By comparing Figure 2 and Figure 3, the environmental changes occurring over the 22-year span can be seen. We can see how an area of the lake 22 years earlier has transformed into a marsh that is grown over with vegetation. This kind of environmental change is thought to be due not only to weather changes, but also to artificial factors such as the influence of human activity upstream on the river that flows into this lake.
The region of vegetation seen in the more recent image is distributed over a portion that used to be a water region, illustrating the magnitude of environmental change around the lake. However, this is only a simple comparison using images from two time periods. We can identify changes in the vegetation region by calculating special physical quantities such as the Normalized Difference Vegetation Index (NDVI). Visible and near-infrared satellite data is most commonly used to achieve this.
By observing visible, near-infrared satellite data and all-weather Synthetic Aperture Radar (SAR) data, which is not affected by weather or time of day, it is possible to regularly observe regions with a high probability of cloud cover. We can also detect changes in the structure and function of ecosystems and regularly update land use maps.
After launching JERS-1 in 1992, NASDA has been observing nearly all land area on the Earth, collecting observation data at multiple time periods for some regions. NASDA has accomplished much from JERS-1 SAR data, including creation of high resolution mosaic images showing the forest distribution in regions of Africa, Southeast Asia, and the Amazon River area.

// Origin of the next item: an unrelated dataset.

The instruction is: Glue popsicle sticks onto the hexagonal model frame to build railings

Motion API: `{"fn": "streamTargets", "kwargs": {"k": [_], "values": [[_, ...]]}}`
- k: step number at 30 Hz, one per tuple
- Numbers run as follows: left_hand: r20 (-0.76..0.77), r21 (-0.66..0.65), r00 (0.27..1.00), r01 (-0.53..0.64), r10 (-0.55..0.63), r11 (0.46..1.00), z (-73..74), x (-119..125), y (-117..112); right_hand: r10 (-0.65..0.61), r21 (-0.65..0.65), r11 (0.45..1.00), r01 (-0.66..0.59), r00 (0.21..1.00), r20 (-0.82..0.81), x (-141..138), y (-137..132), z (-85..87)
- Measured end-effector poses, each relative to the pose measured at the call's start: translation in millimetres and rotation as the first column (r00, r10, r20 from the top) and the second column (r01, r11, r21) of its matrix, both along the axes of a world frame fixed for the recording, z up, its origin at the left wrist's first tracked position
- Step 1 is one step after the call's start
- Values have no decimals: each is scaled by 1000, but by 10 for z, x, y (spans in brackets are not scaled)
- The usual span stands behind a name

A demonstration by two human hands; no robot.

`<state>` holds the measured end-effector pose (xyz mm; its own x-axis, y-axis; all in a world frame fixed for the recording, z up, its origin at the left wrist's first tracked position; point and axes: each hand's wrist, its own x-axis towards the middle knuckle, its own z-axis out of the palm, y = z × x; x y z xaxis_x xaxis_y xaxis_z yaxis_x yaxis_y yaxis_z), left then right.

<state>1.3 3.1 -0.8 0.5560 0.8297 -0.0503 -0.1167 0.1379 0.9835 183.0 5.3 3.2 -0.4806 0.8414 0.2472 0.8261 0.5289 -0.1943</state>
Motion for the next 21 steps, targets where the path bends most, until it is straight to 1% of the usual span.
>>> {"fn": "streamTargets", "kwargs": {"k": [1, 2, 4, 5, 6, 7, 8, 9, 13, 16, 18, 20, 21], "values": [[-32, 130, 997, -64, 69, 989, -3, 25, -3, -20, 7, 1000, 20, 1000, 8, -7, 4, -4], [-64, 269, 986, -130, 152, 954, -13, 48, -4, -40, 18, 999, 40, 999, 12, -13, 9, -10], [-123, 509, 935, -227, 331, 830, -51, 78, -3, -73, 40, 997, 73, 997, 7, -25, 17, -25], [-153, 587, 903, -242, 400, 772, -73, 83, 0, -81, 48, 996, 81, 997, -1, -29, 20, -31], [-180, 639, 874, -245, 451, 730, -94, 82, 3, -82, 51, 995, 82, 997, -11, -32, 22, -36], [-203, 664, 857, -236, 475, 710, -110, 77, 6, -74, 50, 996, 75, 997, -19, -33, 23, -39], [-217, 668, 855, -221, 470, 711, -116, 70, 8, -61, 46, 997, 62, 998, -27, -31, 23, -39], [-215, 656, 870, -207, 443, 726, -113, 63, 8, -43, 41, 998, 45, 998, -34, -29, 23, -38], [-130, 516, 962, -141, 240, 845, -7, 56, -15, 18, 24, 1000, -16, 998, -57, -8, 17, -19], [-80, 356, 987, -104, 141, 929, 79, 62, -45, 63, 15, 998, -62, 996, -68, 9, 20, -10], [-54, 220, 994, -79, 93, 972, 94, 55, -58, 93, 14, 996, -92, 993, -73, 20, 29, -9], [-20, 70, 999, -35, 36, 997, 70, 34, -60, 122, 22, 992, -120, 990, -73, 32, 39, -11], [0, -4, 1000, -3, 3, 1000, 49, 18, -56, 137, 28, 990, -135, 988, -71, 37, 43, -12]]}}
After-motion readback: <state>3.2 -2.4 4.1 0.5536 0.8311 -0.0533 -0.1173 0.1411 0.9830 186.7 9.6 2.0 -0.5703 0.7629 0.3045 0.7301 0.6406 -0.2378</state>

NDVI was calculated with global cloud-free composite images created from ADEOS OCTS data. There are plans to construct a high-performance SAR such as PALSAR aboard ALOS, and a high-resolution optical sensor such as GLI and AVNIR-II aboard ADEOS-II. Acquisition of this satellite data is expected to gradually increase mosaic images on a global scale. After data of multiple time periods becomes available, we should be able to accumulate many useful data sets for identifying and predicting such environmental changes as desertification.